-- Problem to solve --
Exact reproduction of every entry is required.

━━ Data in this exercise

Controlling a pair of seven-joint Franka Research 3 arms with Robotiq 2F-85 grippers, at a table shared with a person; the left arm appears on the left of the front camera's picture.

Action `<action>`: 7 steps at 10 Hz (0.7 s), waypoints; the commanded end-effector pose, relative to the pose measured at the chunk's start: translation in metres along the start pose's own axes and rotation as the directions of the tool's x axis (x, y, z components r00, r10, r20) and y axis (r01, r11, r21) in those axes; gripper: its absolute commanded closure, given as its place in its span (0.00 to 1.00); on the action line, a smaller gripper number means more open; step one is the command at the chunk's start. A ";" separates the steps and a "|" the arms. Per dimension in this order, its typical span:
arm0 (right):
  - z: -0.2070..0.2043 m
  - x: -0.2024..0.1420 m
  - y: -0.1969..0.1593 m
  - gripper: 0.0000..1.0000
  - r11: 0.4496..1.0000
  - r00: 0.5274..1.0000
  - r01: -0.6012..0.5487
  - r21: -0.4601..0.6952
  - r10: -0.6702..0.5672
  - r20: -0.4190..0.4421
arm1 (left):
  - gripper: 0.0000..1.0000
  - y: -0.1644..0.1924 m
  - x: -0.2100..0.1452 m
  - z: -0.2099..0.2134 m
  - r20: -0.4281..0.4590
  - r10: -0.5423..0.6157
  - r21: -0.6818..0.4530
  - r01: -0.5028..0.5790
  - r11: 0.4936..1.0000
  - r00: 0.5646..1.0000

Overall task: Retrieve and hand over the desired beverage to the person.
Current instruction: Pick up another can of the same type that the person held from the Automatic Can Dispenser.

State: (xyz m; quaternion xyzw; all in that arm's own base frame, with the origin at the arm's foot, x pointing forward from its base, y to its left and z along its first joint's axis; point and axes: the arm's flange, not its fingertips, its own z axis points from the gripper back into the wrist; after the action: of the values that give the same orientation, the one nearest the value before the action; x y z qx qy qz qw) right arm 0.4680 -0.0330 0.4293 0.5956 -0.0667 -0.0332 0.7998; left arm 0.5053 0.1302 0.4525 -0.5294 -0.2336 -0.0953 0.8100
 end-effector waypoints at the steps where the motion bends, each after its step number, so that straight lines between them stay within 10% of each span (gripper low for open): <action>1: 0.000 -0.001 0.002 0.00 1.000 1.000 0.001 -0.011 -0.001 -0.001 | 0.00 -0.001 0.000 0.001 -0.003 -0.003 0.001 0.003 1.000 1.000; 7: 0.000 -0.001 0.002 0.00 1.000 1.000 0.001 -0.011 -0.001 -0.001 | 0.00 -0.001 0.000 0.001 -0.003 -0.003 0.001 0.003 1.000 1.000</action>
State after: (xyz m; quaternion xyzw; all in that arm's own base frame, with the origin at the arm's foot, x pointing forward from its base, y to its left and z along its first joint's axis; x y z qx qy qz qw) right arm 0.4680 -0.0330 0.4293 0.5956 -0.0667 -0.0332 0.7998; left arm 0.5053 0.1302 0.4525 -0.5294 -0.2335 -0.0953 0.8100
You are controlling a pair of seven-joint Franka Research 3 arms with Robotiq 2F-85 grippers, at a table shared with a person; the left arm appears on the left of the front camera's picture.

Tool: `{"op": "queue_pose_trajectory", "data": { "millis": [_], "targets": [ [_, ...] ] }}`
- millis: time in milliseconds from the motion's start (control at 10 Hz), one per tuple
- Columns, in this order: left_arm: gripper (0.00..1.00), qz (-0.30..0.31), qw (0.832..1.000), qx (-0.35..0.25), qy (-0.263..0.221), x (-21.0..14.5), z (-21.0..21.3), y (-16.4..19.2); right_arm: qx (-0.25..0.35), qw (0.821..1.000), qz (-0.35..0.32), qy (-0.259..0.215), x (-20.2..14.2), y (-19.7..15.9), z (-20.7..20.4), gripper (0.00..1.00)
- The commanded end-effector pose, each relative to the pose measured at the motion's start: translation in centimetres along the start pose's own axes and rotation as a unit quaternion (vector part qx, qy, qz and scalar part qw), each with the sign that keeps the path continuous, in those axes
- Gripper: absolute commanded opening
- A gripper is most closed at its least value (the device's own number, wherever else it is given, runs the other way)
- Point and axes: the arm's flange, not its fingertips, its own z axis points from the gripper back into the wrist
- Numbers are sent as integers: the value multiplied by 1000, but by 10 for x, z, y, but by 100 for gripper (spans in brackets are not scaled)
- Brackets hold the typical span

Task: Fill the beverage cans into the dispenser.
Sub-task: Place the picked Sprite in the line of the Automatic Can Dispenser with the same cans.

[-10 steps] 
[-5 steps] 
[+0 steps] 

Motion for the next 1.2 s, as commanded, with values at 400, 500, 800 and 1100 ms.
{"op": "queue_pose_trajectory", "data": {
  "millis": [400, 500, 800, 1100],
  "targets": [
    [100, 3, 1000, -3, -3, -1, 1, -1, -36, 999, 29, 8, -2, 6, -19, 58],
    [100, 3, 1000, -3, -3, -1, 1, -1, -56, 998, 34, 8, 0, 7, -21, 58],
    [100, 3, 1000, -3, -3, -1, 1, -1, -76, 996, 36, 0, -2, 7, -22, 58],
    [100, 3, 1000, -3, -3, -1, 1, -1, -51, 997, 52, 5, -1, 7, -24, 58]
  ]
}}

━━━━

-- Finished exercise --
Controlling a pair of seven-joint Franka Research 3 arms with Robotiq 2F-85 grippers, at a table shared with a person; the left arm appears on the left of the front camera's picture.

Action `<action>`: 7 steps at 10 Hz (0.7 s), waypoints; the commanded end-effector pose, relative to the pose measured at the chunk's start: translation in metres along the start pose's own axes and rotation as the directions of the tool's x axis (x, y, z components r00, r10, r20) and y axis (r01, r11, r21) in those axes; gripper: its absolute commanded closure, given as its place in its span (0.00 to 1.00); on the action line, a smaller gripper number means more open; step one is the command at the chunk's start. A ";" separates the steps and a "|" the arms. Per dimension in this order, its typical span:
arm0 (right):
  - z: -0.2070..0.2043 m
  - x: -0.2024..0.1420 m
  - y: -0.1969..0.1593 m
  - gripper: 0.0000..1.0000
  - r11: 0.4496..1.0000
  - r00: 0.5274..1.0000
  - r01: -0.6012..0.5487
  - r21: -0.4601..0.6952
  - r10: -0.6702..0.5672
  - r20: -0.4190..0.4421
arm1 (left):
  - gripper: 0.0000..1.0000
  - y: -0.1644..0.1924 m
  - x: -0.2100..0.1452 m
  - z: -0.2099..0.2134 m
  - r20: -0.4281..0.4590
  - r10: -0.5423..0.6157
  - r21: -0.6818..0.4530
  - r01: -0.5028..0.5790
  - r11: 0.4936..1.0000
  - r00: 0.5646..1.0000

Overall task: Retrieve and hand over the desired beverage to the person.
Current instruction: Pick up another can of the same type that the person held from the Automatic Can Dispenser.

State: (xyz m; quaternion xyzw; all in that arm's own base frame, with the origin at the arm's foot, x pointing forward from its base, y to its left and z along its first joint's axis; point and axes: the arm's flange, not its fingertips, its own z axis points from the gripper back into the wrist; after the action: of the values that give the same orientation, the one nearest the value before the action; x y z qx qy qz qw) right arm 0.4680 -0.0330 0.4293 0.5956 -0.0667 -0.0332 0.7998; left arm 0.5053 0.1302 0.4525 -0.5294 -0.2336 -0.0953 0.8100
 end-effector waypoints at the steps where the motion bends, each after its step number, so that straight lines between them stay within 10% of each span (gripper low for open): <action>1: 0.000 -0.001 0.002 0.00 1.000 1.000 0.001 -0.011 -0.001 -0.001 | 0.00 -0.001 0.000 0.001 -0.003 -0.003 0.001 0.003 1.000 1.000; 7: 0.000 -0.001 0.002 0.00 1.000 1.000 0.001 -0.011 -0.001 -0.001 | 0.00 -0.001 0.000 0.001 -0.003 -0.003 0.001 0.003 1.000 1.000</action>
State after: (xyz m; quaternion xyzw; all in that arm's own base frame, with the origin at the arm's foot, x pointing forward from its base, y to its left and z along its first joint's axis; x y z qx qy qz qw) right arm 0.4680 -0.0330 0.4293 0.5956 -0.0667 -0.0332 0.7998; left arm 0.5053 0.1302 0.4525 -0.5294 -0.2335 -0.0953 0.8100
You are controlling a pair of seven-joint Franka Research 3 arms with Robotiq 2F-85 grippers, at a table shared with a person; the left arm appears on the left of the front camera's picture.

Tool: `{"op": "queue_pose_trajectory", "data": { "millis": [_], "targets": [ [_, ...] ] }}`
- millis: time in milliseconds from the motion's start (control at 10 Hz), one per tuple
- Columns, in this order: left_arm: gripper (0.00..1.00), qz (-0.30..0.31), qw (0.832..1.000), qx (-0.35..0.25), qy (-0.263..0.221), x (-21.0..14.5), z (-21.0..21.3), y (-16.4..19.2); right_arm: qx (-0.25..0.35), qw (0.821..1.000), qz (-0.35..0.32), qy (-0.259..0.215), x (-20.2..14.2), y (-19.7..15.9), z (-20.7..20.4), gripper (0.00..1.00)
- The commanded end-effector pose, each relative to the pose measured at the motion's start: translation in centimetres along the start pose's own axes and rotation as a unit quaternion (vector part qx, qy, qz and scalar part qw), each with the sign that keeps the path continuous, in those axes
- Gripper: absolute commanded opening
- A gripper is most closed at its least value (the device's own number, wherever else it is given, runs the other way)
- Point and axes: the arm's flange, not its fingertips, its own z axis points from the gripper back into the wrist
- Numbers are sent as integers: the value multiplied by 1000, but by 10 for x, z, y, but by 100 for gripper (spans in brackets are not scaled)
- Brackets hold the typical span

Task: Fill the beverage cans into the dispenser.
Sub-task: Place the picked Sprite in the line of the Automatic Can Dispenser with the same cans.

[-10 steps] 
[-5 steps] 
[+0 steps] 

Motion for the next 1.2 s, as commanded, with values at 400, 500, 800 and 1100 ms.
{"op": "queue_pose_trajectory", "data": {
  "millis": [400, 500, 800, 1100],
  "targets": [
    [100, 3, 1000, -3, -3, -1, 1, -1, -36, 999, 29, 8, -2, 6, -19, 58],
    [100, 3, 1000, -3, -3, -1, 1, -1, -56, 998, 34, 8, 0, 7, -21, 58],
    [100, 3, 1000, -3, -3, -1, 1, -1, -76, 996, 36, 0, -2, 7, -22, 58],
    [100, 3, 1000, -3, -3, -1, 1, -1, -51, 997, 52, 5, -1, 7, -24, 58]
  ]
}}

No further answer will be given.